Jim Carrey incarne une star du petit écran dépressive dans la série Kidding, qui marque ses retrouvailles avec le cinéaste français Michel Gondry.

Kidding est d’abord l’histoire d’un retour. Celui de Jim Carrey, qui s’est fait très discret ces dernières années, préférant se consacrer à son art pictural loin des feux de la rampe. L’occasion aussi pour lui de retrouver un visage connu derrière la caméra, en l’occurrence Michel Gondry, qui l’avait dirigé sur le formidable Eternel Sunshine of The Spotless Mind (2003), sans doute le meilleur film de l’acteur canadien, aujourd’hui âgé de 57 ans. Le réalisateur français (La science des rêves, L’écume des jours) a signé 6 des 8 épisodes de la première saison, qui s’est achevée le 11 novembre 2018 sur Showtime. La chaîne américaine avait entre-temps indiqué qu’une nouvelle fournée de 10 épisodes était dans les cartons, avec une diffusion prévue courant 2019. Voilà pour les coulisses.
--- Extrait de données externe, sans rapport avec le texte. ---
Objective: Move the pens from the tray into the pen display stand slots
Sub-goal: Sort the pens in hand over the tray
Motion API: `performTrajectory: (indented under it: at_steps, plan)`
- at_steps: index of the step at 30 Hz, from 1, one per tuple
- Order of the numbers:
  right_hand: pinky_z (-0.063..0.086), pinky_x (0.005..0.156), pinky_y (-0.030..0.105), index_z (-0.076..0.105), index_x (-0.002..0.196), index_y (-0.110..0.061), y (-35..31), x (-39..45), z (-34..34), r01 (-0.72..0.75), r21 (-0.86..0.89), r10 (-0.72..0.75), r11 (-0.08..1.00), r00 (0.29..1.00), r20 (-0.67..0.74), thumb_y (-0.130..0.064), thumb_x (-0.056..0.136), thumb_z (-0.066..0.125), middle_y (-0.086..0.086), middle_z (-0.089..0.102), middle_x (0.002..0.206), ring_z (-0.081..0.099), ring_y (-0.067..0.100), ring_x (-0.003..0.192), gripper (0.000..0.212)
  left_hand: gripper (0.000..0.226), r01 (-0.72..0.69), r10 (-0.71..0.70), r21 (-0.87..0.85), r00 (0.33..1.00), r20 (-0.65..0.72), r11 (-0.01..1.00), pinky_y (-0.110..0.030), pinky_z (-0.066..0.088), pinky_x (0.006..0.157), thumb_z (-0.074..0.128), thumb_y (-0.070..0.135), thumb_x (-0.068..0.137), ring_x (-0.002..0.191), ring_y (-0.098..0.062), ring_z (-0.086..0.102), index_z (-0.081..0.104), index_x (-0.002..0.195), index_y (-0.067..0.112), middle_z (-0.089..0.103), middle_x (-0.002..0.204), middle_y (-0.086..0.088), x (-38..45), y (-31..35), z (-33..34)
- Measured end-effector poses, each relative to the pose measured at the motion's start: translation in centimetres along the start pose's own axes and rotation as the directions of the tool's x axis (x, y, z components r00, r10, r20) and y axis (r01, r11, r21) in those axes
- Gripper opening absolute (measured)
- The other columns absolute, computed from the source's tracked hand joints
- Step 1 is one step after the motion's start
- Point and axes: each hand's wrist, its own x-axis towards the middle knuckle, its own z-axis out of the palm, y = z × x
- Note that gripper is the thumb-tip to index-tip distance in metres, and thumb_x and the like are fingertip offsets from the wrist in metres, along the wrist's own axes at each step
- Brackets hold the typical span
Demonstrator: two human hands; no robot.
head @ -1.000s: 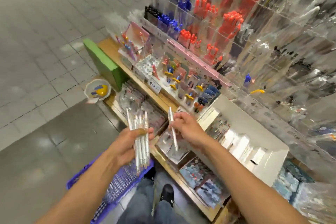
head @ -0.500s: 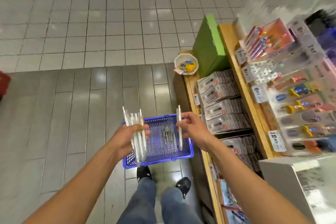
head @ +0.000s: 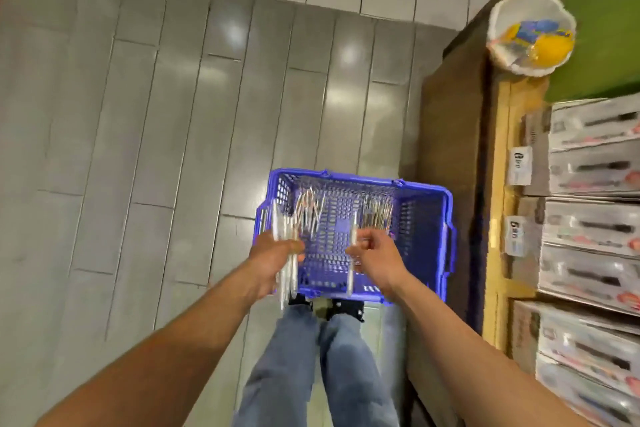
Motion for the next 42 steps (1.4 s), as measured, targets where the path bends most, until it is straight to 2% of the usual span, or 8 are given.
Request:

Auréolé d’un joli succès outre-Atlantique, cette création de Dave Holstein – qui a notamment œuvré en tant que scénariste sur la série Weeds – oscille entre hilarité et chagrin, avec un Jim Carrey qui crève l’écran dans le rôle d’un présentateur télé célèbre et dépressif, dont on peut se demander si son horrible coupe de cheveux n’explique pas en partie la profonde mélancolie qui habite son personnage de faux naïf. Il est Mr Pickles, qui a mis l’Amérique à ses pieds avec une émission de marionnettes, dont l’univers de bric et de broc porte la griffe de Gondry. Mais à l’instar d’une médaille qui a son revers, cette icône du petit écran cache une facette plus dramatique. Car si tout semble lui réussir côté professionnel, sa vie personnelle a tout d’une tragédie, avec l’effondrement de son mariage et la mort de son fils dans un accident de la route. Des évènements qui marqueront le début d’une profonde crise existentielle et auront des incidences sur le métier de cet homme habitué à faire rire, et qui cache derrière son habit de clown une profonde souffrance.